One is driven to ask the question, what if no tests had been done (as is often the case) and Marcus’s baby was born into Marcus’s world . What then? One can just hear Marcus’s intonation of fashionable grief: “I can say without hesitation that, tragic as it would have felt, and ghastly as killing a child once born would have been, I would have killed that baby. I would have grieved the loss and moved on. It is my right.”

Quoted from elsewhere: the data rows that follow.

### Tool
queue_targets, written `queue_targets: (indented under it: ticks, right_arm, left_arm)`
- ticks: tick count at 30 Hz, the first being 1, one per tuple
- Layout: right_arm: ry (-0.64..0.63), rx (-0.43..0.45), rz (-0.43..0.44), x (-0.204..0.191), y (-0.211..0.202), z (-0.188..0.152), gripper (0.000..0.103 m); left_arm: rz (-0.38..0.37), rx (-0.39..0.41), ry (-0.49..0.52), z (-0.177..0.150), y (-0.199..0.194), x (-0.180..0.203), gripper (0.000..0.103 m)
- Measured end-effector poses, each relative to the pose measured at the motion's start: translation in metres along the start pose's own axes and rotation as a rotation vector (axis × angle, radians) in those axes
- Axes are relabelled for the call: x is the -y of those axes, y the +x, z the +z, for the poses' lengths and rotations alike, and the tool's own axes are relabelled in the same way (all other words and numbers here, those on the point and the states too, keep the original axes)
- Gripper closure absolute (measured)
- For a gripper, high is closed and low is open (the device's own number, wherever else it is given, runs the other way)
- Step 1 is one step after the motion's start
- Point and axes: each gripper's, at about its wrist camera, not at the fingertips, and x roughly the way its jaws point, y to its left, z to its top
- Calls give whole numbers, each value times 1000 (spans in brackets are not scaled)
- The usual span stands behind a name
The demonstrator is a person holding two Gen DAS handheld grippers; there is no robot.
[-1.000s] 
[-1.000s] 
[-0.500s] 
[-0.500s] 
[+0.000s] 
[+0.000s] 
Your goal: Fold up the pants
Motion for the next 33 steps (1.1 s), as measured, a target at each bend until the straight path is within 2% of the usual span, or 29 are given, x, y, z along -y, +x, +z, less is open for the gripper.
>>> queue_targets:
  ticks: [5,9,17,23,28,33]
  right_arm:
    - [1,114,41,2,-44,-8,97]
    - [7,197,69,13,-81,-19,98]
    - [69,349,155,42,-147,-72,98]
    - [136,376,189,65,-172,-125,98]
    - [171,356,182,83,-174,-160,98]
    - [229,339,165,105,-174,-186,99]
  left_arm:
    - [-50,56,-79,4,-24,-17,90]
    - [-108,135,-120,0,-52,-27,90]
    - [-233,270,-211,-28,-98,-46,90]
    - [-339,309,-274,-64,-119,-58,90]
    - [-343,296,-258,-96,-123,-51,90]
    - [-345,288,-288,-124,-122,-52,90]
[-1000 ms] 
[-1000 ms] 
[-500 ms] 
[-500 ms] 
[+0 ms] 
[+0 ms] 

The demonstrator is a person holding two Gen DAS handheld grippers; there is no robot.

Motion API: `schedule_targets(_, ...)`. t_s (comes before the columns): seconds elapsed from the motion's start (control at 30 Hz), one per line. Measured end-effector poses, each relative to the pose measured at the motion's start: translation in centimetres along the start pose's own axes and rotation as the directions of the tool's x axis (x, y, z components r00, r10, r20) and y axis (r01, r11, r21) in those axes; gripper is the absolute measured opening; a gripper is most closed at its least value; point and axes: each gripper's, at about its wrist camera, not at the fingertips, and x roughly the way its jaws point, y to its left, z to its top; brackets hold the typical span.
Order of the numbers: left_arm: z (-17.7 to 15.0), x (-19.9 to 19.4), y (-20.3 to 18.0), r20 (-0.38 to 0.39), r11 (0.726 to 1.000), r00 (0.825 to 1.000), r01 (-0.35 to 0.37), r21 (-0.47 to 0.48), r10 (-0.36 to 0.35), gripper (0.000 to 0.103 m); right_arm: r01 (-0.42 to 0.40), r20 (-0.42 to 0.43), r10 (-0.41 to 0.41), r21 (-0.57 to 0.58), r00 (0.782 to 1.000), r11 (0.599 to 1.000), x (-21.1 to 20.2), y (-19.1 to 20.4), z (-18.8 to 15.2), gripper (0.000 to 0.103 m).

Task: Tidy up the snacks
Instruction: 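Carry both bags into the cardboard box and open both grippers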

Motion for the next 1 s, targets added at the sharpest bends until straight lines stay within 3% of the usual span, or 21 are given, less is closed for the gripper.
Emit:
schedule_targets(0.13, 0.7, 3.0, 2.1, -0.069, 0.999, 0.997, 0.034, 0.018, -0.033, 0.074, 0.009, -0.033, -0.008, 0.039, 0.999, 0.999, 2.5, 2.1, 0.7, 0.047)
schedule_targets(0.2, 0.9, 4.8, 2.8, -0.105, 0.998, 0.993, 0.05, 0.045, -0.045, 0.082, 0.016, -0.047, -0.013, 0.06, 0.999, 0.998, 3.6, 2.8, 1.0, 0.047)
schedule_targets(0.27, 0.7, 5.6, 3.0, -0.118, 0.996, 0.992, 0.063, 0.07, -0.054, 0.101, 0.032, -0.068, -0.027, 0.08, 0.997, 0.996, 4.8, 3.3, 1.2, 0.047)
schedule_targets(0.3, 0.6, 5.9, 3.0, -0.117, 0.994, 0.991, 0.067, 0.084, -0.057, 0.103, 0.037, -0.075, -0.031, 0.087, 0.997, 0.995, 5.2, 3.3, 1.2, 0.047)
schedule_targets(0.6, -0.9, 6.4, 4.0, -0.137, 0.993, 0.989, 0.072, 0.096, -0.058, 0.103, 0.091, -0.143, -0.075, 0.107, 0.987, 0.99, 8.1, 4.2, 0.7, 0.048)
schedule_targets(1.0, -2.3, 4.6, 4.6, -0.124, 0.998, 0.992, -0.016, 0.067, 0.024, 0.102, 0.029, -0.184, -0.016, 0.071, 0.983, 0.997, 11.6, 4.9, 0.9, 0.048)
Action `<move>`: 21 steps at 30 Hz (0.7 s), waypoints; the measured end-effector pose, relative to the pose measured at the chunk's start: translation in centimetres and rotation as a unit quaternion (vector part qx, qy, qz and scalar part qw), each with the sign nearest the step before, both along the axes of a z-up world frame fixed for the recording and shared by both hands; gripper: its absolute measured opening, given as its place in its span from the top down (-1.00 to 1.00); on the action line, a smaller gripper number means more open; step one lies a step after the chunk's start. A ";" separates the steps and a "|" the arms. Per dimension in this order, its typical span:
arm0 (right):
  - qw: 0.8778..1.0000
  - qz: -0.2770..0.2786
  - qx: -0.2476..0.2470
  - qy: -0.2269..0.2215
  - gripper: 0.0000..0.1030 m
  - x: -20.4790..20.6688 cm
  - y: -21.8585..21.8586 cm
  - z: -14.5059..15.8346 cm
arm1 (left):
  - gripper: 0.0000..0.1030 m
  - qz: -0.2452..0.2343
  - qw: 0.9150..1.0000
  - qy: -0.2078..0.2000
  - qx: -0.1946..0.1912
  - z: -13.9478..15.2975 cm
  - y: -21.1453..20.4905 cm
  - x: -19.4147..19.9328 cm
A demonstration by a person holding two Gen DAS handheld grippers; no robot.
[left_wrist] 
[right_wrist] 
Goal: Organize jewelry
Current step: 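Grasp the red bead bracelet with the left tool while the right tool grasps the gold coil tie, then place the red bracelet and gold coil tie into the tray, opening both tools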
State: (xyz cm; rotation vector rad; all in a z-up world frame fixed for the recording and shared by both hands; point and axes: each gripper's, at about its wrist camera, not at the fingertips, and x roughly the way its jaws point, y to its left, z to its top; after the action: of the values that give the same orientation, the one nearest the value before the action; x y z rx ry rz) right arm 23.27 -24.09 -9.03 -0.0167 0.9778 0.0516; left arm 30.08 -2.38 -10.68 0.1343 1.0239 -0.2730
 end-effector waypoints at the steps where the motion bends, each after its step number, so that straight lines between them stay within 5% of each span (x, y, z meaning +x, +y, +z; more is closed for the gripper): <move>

Now, if killing a born child would seem inappropriate or immoral to Marcus, the question is begged, Why? There is no argument she could advance which would change the “right” she is grandly parading to terminate a life. If she “must have the right” to terminate such a baby whilst the babe is in utero, no argument opposing killing the baby ex utero would stand.
Marcus tells us why:
I’m going to be blunt here: That was not the child I wanted. That was not the choice I would have made. You can call me selfish, or worse, but I am in good company. The evidence is clear that most women confronted with the same unhappy alternative would make the same decision.
” . . . that is not the child I wanted“. Here is the nexus of the issue. Running through Marcus’s justification and pleading and insistent demands is a solipsistic orientation to self. “It’s all about Me.” If I have to kill my babies to get the satisfaction I am entitled to, that I both require and demand, so be it. I would grieve and move on.” Everyone else can just get over it.
There is gangrene in the body politic.